Paper
- Website type: Private Company
- Founded: 2014
- Headquarters: Montreal, Quebec, Canada
- Founders: Phil Cutler Roberto Cipriani
- CEO: Martina Tam
- Industry: Educational Technology, e-learning,
- Products: High-Impact Tutoring, On-Demand Tutoring
- Website: paper.co

= Paper (company) =

Educational technology company

Paper is an educational technology company that provides virtual tutoring. It is headquartered in Montreal, Quebec.

== History ==
Originally named GradeSlam, Paper was founded in 2014 by McGill University graduates Philip Cutler and Roberto Cipriani. It was the 21st fastest-growing company in Canada in 2020.

In June 2021, the company reported that over 1 million students used the platform, and it employed 1000 tutors and 130 staff.
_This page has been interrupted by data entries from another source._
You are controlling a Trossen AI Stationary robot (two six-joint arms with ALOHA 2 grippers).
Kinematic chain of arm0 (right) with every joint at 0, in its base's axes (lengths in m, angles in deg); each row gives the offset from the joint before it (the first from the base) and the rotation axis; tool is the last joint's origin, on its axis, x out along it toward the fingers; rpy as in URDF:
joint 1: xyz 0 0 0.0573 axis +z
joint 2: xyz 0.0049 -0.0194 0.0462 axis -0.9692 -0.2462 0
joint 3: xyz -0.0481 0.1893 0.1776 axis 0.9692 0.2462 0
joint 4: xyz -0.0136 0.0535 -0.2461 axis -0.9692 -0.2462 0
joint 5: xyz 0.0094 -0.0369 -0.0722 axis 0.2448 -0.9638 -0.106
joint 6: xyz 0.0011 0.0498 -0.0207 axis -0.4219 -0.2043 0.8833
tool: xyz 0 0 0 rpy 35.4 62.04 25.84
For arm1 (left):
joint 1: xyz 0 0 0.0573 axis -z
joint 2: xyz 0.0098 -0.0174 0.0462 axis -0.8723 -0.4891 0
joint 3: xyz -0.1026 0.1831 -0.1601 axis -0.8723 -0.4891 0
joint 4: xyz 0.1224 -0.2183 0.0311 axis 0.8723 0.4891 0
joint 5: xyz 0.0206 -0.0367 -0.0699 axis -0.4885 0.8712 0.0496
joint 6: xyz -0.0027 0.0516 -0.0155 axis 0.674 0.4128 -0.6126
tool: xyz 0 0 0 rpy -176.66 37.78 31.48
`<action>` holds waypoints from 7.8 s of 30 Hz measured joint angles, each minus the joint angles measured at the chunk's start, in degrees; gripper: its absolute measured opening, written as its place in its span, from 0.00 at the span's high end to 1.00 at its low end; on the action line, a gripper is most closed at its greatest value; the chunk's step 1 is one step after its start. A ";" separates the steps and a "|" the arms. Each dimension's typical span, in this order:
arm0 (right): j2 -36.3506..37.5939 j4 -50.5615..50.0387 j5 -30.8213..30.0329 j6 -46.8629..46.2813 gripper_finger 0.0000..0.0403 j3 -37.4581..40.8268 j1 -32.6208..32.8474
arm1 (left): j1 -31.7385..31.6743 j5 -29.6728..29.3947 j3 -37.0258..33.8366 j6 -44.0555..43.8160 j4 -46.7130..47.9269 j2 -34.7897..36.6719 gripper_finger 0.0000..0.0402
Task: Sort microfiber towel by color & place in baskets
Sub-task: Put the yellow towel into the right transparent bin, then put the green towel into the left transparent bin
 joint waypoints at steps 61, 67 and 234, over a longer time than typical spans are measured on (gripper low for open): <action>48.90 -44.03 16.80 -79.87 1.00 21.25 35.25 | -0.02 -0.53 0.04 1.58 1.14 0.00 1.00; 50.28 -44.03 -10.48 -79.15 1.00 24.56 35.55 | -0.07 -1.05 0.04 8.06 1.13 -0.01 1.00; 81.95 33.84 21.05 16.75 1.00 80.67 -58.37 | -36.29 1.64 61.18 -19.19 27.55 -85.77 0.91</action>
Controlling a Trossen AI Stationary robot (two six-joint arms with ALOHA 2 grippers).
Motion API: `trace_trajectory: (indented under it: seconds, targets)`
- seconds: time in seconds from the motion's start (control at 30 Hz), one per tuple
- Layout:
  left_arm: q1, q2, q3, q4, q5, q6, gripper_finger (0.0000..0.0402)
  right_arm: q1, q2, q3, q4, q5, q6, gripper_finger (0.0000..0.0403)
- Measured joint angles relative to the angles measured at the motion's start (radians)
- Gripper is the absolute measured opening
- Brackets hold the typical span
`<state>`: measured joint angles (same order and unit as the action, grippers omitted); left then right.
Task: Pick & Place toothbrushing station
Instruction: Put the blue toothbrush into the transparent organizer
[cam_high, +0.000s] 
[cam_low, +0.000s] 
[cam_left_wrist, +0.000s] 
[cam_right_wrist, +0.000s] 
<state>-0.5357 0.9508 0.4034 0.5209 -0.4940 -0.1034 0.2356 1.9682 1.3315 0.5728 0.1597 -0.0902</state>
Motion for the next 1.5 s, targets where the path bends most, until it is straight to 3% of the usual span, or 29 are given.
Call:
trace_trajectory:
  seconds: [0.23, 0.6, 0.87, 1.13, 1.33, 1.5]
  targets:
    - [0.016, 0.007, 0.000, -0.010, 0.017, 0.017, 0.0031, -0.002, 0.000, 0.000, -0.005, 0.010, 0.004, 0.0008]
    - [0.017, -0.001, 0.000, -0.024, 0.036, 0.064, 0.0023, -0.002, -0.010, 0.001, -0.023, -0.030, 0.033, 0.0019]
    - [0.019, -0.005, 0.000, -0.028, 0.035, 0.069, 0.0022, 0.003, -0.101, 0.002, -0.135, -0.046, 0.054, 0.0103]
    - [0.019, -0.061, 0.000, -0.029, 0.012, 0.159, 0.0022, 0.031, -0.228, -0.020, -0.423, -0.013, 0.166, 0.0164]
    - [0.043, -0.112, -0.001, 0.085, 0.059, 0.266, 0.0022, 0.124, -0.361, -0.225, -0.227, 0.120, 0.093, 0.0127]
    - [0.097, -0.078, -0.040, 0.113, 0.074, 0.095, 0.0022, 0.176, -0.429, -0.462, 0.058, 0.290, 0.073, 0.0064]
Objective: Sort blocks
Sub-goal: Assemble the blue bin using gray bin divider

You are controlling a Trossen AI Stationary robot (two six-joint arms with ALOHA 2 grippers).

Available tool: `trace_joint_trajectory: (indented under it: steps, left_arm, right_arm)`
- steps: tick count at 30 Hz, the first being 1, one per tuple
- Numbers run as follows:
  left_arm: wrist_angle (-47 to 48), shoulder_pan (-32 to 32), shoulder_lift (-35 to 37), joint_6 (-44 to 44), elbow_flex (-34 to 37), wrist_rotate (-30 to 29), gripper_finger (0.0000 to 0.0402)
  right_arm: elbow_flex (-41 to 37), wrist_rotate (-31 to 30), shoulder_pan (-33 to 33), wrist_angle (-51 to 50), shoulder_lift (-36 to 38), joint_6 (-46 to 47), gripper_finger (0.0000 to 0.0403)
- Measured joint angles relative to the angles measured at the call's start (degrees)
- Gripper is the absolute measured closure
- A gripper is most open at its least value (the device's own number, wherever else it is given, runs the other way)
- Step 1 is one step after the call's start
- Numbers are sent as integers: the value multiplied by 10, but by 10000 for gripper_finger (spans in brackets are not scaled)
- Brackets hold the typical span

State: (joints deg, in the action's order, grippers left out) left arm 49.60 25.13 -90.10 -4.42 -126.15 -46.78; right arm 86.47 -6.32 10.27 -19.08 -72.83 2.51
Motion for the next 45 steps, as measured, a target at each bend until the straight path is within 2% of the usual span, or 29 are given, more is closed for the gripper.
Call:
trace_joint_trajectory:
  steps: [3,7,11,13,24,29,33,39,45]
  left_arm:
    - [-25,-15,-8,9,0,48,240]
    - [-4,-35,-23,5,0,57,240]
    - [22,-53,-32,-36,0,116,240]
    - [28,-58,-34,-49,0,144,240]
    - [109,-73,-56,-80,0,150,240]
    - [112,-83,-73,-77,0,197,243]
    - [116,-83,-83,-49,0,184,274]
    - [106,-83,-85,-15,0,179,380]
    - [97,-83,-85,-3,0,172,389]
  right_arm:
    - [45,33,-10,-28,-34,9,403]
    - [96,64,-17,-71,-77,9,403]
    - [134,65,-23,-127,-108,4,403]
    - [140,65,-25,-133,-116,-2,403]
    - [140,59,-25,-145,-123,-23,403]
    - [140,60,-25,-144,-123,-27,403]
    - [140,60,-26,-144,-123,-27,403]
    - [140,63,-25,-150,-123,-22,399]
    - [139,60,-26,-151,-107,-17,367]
Officials in New Mexico canceled a contract with Paper in 2023 after finding that its services were not providing adequate academic help to students. Officials from the New Mexico Public Education Department and other school districts stated that Paper had given them the impression that students were working one-on-one with tutors and were unaware that tutors were in fact handling multiple students at once.

In 2022, Paper acquired Figure Math. In 2023, Paper acquired career and college readiness platform MajorClarity and AI-based reading software provider Readlee.

In 2023, due to reduced pandemic funding being provided to school districts, Paper's revenue and bookings significantly lagged expectations. This resulted in multiple rounds of layoffs that year, which saw the dismissal of 45% of its headquarters staff and all of its tutors in Canada.

As of 2023, the company had raised $389.6 million dollars in funding from investors.

== Overview ==

Paper provides virtual chat-based tutoring. This typically involves tutors working with multiple students at the same time, as a cost-saving measure, despite its claims of providing 1:1 tutoring. In some cases, the schools and districts Paper contracts with are unaware of this practice. The company pays tutors extra when they work with four or more students at the same time. According to the company's records, tutors spend 45% of their time working with two or more students at once.

Paper's Review Center feature allows students to submit written work to be reviewed and given annotated feedback by a writing-specific tutor with the aim of helping students advance writing skills. Tutors are advised to spend no more than 30 minutes per assignment regardless of its length; to meet the time limit, some tutors say they copy pre-written feedback on assignments.